[Dataset records — start]

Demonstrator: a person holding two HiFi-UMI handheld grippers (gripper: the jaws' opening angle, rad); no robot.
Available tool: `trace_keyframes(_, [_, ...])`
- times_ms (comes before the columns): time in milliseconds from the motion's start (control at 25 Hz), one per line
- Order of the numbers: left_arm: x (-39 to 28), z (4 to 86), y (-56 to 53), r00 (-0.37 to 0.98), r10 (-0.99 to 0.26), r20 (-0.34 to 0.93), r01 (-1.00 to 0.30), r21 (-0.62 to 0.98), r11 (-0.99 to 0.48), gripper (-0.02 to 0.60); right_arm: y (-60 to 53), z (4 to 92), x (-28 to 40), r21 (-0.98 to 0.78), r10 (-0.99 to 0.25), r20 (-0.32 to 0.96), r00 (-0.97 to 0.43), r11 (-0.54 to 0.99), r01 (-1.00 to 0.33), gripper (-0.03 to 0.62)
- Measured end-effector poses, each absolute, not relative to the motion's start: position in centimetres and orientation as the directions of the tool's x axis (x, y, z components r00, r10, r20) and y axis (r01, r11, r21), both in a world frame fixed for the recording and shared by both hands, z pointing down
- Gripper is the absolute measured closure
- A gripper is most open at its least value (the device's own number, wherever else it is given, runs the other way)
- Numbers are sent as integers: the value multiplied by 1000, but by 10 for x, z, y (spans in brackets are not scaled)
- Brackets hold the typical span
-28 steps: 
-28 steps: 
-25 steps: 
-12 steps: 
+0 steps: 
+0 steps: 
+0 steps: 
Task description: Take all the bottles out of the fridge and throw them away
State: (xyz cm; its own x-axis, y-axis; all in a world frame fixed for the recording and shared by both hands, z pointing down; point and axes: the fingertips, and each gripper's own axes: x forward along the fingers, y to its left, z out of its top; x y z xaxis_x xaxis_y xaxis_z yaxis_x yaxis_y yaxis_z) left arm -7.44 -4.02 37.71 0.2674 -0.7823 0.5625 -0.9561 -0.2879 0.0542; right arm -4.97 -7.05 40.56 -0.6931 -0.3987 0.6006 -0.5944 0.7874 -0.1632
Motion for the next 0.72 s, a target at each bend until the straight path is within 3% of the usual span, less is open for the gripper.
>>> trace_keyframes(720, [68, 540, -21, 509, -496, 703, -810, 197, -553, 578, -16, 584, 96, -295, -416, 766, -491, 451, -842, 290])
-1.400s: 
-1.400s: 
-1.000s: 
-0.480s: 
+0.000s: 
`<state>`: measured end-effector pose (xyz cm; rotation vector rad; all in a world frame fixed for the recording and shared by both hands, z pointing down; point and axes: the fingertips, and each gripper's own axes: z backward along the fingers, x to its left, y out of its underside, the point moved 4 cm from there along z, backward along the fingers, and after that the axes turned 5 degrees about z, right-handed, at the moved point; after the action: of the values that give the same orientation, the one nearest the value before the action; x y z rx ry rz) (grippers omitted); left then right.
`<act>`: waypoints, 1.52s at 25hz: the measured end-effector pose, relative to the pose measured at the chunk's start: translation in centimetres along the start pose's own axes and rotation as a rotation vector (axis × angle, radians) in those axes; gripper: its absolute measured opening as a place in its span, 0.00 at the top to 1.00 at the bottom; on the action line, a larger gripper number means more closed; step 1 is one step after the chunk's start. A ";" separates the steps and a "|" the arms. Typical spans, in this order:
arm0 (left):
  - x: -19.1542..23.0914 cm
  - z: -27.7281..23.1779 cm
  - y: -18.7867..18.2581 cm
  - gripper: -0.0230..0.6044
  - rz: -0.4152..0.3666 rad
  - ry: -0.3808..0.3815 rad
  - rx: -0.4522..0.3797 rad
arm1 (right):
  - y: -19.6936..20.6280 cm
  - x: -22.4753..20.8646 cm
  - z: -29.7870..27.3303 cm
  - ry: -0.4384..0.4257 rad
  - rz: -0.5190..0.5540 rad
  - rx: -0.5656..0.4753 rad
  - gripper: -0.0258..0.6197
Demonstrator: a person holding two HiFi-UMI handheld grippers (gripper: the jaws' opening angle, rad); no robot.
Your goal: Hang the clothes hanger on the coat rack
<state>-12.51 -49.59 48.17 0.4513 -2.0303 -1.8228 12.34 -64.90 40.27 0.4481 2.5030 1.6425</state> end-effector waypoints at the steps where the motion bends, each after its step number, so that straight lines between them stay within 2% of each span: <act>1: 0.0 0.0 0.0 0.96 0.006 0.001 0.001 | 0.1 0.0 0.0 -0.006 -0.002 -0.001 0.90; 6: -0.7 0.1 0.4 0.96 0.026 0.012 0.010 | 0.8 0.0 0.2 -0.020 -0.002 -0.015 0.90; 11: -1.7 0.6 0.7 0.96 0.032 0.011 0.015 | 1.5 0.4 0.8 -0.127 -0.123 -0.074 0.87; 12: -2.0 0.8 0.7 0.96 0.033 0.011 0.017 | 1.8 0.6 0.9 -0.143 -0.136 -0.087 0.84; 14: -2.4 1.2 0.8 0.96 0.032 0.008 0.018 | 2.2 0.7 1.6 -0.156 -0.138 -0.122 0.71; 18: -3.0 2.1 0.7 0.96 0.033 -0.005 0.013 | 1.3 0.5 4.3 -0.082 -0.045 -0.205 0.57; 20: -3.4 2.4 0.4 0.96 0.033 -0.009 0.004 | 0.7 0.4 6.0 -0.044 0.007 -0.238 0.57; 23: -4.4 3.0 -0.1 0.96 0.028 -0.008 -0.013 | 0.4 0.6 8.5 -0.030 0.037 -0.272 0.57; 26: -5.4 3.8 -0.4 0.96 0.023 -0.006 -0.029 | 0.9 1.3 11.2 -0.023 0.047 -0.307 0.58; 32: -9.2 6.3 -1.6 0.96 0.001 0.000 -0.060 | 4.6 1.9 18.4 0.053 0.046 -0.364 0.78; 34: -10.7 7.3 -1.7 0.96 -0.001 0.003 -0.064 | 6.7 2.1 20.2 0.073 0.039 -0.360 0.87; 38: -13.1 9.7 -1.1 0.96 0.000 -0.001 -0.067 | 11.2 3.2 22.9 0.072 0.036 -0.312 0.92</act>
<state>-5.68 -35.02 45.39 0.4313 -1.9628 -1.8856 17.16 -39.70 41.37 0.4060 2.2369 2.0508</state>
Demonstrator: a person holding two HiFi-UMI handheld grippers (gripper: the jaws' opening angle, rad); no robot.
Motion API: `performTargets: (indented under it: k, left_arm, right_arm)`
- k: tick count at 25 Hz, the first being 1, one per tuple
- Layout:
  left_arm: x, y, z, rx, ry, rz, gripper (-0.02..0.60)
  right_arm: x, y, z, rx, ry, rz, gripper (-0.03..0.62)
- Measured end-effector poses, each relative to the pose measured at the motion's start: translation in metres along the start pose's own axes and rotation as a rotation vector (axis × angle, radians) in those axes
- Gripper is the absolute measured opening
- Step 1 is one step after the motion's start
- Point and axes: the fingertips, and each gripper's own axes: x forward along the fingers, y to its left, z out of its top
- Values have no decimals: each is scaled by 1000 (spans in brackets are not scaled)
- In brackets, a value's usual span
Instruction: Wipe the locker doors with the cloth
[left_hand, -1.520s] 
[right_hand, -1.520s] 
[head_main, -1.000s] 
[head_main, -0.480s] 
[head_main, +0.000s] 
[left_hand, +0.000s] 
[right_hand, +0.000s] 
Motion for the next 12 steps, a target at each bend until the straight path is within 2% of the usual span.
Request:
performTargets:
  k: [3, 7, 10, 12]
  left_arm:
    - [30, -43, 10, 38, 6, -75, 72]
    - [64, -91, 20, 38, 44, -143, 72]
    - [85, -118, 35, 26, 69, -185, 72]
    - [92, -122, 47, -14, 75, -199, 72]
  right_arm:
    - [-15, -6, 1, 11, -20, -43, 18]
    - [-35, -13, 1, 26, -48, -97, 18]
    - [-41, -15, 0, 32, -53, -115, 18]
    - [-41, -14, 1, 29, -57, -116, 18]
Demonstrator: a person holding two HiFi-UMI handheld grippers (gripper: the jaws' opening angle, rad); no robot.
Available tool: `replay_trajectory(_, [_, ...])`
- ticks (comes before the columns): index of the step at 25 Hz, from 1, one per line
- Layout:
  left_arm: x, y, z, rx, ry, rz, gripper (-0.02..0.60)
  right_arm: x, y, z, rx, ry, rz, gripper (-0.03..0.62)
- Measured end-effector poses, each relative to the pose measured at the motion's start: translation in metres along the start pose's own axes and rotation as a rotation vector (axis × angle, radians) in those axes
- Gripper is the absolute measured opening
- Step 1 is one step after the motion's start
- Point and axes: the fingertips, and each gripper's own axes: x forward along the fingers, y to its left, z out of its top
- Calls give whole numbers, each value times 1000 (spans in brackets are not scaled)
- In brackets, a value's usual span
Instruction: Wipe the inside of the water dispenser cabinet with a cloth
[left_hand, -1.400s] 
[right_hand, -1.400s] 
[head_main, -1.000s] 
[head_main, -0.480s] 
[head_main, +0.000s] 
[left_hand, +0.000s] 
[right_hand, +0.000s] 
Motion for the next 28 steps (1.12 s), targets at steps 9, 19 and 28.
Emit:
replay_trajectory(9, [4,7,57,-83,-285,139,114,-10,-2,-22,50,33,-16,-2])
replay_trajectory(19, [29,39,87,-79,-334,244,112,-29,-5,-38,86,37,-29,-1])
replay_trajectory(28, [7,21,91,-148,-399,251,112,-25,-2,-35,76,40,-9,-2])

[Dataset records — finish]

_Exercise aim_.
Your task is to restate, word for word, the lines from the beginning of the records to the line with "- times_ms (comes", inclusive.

_Completed task_.
Demonstrator: a person holding two HiFi-UMI handheld grippers (gripper: the jaws' opening angle, rad); no robot.
Available tool: `trace_keyframes(_, [_, ...])`
- times_ms (comes before the columns): time in milliseconds from the motion's start (control at 25 Hz), one per line

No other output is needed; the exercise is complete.